_EXERCISE OBJECTIVE_.
Return the following from the records below: each line, word for word, starting with the line that contains "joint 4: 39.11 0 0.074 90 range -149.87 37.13" and going on through the line that contains "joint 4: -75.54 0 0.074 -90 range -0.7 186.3", with nothing outside that range.

_SUPPLIED RECORDS_.
+++
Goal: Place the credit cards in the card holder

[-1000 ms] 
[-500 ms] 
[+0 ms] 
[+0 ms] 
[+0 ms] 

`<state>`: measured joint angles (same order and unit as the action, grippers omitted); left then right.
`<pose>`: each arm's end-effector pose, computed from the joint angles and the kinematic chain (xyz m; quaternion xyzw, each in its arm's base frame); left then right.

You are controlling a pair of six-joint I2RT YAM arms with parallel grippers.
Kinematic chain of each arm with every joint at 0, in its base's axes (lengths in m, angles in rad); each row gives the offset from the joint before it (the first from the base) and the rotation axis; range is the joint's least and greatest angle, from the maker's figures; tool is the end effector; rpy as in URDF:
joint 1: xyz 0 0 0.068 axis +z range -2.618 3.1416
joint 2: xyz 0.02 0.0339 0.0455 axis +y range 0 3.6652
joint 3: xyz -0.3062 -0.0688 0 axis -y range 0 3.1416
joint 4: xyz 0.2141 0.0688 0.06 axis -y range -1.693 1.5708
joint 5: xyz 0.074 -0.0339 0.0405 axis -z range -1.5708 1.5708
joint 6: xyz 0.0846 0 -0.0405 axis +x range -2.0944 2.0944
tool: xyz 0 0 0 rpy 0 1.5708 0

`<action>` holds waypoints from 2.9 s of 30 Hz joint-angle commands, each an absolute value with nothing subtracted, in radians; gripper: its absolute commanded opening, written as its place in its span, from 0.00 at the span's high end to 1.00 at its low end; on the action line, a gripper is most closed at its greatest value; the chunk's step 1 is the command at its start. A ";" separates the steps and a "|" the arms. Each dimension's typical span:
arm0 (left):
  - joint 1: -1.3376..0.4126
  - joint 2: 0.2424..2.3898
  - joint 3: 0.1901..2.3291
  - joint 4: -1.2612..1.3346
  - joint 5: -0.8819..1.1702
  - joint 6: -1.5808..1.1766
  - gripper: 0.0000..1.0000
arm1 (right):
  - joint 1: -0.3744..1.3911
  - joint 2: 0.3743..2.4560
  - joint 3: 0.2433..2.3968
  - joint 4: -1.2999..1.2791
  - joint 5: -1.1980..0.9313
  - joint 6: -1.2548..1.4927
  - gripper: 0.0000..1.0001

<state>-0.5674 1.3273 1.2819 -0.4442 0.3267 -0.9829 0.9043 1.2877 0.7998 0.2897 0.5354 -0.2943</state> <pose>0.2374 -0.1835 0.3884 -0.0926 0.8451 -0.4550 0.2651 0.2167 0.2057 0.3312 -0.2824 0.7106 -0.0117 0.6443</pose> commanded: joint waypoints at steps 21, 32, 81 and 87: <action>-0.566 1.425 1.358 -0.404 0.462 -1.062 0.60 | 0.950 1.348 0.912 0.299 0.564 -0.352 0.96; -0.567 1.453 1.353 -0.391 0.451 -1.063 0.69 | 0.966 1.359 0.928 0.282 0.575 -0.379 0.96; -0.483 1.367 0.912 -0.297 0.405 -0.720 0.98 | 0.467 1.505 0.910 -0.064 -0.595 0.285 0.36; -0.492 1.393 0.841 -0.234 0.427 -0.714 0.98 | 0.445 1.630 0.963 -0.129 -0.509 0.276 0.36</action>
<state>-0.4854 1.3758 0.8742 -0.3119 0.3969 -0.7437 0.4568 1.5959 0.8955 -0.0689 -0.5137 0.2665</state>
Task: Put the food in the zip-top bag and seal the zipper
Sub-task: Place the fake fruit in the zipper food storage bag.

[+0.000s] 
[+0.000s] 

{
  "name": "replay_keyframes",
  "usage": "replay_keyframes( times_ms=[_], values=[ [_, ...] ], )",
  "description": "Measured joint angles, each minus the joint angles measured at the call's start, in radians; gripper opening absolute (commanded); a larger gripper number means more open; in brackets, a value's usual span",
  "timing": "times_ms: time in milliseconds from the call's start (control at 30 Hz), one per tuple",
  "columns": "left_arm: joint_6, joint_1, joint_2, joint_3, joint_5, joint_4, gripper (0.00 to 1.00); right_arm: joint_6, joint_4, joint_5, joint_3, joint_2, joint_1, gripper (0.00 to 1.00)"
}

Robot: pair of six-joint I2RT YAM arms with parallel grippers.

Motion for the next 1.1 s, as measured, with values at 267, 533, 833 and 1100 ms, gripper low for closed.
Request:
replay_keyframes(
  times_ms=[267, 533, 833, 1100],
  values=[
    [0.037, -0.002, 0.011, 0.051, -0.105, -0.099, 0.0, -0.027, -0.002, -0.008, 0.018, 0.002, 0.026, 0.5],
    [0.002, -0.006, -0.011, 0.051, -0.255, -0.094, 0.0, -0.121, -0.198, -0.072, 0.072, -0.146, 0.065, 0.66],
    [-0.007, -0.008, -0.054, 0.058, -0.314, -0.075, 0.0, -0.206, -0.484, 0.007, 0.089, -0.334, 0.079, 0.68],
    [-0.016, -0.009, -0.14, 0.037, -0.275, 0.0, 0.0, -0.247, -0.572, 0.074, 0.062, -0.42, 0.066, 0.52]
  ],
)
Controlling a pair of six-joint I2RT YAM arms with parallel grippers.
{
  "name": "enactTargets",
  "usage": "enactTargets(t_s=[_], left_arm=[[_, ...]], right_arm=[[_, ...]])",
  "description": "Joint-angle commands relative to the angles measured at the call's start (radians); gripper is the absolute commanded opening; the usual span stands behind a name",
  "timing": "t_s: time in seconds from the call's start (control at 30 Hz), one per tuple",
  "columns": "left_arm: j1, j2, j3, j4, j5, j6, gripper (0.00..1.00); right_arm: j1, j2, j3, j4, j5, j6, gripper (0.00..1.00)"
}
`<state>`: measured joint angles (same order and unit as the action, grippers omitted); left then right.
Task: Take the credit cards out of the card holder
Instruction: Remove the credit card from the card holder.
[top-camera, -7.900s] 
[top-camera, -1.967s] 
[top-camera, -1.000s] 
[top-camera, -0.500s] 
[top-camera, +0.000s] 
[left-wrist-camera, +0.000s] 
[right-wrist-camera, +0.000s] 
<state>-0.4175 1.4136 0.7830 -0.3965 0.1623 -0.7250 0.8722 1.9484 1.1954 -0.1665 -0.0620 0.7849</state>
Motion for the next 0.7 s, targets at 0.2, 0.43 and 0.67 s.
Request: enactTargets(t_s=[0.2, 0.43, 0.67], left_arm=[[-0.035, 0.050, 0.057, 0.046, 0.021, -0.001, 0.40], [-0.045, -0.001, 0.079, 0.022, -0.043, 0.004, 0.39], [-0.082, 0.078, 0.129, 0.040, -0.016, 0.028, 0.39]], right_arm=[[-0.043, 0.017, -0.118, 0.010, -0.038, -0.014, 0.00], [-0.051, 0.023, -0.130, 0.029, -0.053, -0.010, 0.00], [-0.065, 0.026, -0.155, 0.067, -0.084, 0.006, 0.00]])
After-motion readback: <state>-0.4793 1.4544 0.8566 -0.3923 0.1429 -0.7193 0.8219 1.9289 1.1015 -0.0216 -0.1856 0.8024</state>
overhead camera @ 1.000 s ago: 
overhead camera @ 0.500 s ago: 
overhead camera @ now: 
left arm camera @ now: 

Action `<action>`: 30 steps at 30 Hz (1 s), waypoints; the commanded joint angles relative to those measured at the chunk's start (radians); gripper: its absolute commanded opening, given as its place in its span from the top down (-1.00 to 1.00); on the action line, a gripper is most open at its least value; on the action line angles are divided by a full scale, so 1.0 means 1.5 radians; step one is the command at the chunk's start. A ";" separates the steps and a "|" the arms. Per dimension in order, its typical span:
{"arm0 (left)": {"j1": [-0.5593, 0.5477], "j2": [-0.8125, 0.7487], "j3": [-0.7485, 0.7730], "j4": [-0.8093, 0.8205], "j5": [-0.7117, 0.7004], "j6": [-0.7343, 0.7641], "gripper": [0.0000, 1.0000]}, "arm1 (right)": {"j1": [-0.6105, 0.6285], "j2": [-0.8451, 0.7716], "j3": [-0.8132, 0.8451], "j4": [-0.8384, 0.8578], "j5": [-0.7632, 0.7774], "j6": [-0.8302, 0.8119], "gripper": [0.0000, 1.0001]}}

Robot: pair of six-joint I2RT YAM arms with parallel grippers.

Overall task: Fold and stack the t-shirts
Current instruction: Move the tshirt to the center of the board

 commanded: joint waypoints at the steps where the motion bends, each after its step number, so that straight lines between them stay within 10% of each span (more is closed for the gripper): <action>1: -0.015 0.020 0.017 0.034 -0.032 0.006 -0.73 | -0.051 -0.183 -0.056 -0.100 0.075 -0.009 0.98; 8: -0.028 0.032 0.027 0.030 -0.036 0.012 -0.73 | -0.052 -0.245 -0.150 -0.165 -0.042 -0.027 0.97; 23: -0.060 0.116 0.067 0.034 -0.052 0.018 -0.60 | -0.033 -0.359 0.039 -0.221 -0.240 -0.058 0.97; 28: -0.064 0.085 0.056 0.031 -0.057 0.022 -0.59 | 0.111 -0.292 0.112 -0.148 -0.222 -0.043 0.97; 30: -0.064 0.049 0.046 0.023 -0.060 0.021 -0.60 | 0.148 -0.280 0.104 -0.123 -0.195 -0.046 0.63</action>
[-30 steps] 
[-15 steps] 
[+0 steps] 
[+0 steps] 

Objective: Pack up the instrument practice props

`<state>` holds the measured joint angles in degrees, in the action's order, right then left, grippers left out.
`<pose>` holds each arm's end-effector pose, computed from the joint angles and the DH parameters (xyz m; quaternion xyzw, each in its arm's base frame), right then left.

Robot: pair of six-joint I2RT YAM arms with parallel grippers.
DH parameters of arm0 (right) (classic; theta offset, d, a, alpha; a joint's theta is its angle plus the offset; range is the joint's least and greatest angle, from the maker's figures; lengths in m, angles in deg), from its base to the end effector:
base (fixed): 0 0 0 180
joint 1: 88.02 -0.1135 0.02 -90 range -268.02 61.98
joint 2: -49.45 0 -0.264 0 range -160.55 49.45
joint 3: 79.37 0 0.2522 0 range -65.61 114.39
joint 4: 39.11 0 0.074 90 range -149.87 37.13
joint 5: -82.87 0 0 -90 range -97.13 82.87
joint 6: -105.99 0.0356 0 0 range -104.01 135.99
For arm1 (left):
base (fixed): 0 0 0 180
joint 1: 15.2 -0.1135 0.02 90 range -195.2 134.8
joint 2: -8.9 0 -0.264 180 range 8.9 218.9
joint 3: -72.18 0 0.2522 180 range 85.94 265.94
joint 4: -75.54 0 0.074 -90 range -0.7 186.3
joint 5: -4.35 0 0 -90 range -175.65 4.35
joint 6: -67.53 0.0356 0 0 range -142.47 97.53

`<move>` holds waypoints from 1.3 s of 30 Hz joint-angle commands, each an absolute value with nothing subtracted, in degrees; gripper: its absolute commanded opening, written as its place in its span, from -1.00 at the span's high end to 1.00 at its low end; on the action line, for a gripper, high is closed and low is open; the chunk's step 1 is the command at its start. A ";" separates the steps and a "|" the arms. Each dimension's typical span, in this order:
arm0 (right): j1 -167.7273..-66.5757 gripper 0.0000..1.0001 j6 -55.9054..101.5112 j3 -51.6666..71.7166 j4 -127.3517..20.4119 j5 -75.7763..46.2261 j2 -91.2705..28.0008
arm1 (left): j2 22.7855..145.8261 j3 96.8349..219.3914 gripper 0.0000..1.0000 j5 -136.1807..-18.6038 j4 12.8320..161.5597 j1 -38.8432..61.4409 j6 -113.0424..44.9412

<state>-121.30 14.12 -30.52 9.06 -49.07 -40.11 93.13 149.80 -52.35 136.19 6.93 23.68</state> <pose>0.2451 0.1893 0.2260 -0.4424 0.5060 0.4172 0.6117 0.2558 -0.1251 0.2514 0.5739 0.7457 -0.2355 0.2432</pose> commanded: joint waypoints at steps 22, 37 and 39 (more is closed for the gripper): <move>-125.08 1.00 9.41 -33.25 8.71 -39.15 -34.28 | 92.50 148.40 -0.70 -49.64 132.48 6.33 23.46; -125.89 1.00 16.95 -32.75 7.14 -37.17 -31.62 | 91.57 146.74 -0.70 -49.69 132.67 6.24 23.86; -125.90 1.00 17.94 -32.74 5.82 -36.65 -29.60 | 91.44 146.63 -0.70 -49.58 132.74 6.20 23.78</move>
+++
_SOLUTION TO THE EXERCISE_.
joint 4: 39.11 0 0.074 90 range -149.87 37.13
joint 5: -82.87 0 0 -90 range -97.13 82.87
joint 6: -105.99 0.0356 0 0 range -104.01 135.99
For arm1 (left):
base (fixed): 0 0 0 180
joint 1: 15.2 -0.1135 0.02 90 range -195.2 134.8
joint 2: -8.9 0 -0.264 180 range 8.9 218.9
joint 3: -72.18 0 0.2522 180 range 85.94 265.94
joint 4: -75.54 0 0.074 -90 range -0.7 186.3

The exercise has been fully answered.